The Appellant raises issue with the fact that the Complainant did not see any weapons with his assailants. That too was admitted by the Complainant. However, the Complainant’s evidence was that he was injured and was bleeding from wounds inflicted on him as the Appellant robbed him. PW1, DR. KAMAU who examined the Complainant confirmed that the Complainant had been injured. The Doctor stated that the injuries were probably caused by both sharp and blunt objects. While that evidence is inconclusive as to any weapons as described in the charge sheet having been used, the evidence proves that the Complainant was injured during the course of the robbery. The Complainant’s evidence is also very clear that he struggled with three people before being knocked down and robbed. His evidence therefore supports two important ingredients for the offence of ROBBERY WITH VIOLENCE contrary to Section 296(2) of the Penal Code. One that the Appellant was in company with more than one other person during the robbery and secondly that they used actual violence against the Appellant.
The Appellant has raised another issue that the Complainant paid him a visit in the Court cells on the day the case was heard. Actually the Appellant put that question to the Complainant in cross-examination and while admitting that he checked on him in cells, the Complainant explained that all he wanted to confirm is whether the Appellant had been produced from remand. In her submission, the learned State Counsel submitted that even though the visit was irregular, it nonetheless did not prejudice the Appellant nor affect the prosecution case.

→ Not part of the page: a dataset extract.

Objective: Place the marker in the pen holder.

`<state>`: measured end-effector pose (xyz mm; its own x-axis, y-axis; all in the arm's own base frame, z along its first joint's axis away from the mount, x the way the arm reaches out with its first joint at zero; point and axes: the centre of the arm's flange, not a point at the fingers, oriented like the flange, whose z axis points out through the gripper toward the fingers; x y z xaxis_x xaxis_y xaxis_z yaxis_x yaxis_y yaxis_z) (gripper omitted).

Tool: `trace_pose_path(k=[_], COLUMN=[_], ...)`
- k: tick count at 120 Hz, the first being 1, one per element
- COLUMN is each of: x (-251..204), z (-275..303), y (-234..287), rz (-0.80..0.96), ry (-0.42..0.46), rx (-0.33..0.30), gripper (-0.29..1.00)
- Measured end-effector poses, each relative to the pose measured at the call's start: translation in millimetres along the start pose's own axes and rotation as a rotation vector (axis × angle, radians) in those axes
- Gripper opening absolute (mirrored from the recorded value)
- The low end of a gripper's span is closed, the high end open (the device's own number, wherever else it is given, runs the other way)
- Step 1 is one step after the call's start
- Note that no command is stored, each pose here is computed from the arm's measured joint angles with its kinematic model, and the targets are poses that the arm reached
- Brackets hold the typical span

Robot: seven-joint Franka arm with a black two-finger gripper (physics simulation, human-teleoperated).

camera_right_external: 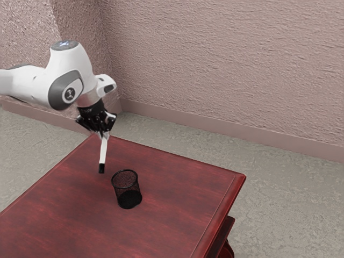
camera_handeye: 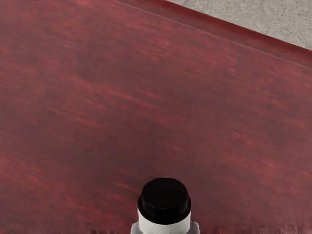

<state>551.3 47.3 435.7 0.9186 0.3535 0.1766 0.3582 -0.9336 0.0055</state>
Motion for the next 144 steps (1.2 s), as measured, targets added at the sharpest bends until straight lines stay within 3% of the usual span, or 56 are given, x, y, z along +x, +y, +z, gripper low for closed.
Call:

We agree with the learned state counsel’s submission in this matter. The visit to the Appellant’s cells was not motivated by any ulterior motive and even thought irregular, we are satisfied that it did not cause any prejudice to the Appellant nor adversely affect the prosecution case.
On the issue of the exhibits not having been booked in the occurrence book, that matter never arose during the trial. It is too late for the Appellant to raise it before this Court and especially in the manner he did. In any event, we are satisfied that the items were recovered from the Appellant’s person by PW3, a Police Officer who happened to be on duty at the time and place that the Appellant was being chased by the Complainant.
Finally on the issue of contradiction in the prosecution case, we found none whatsoever. Even if there may have been any, we are satisfied that they were immaterial and that they could not adversely affect the prosecution case.
Having carefully considered this appeal, we find that the learned trial magistrate correctly applied the facts and the law in this case and that she came to the right conclusion. The conviction is safe and cannot be challenged. Consequently this appeal lacks in merit and is dismissed. We uphold the conviction and confirm the sentence.
Dated at Nairobi this 27th day of April 2006.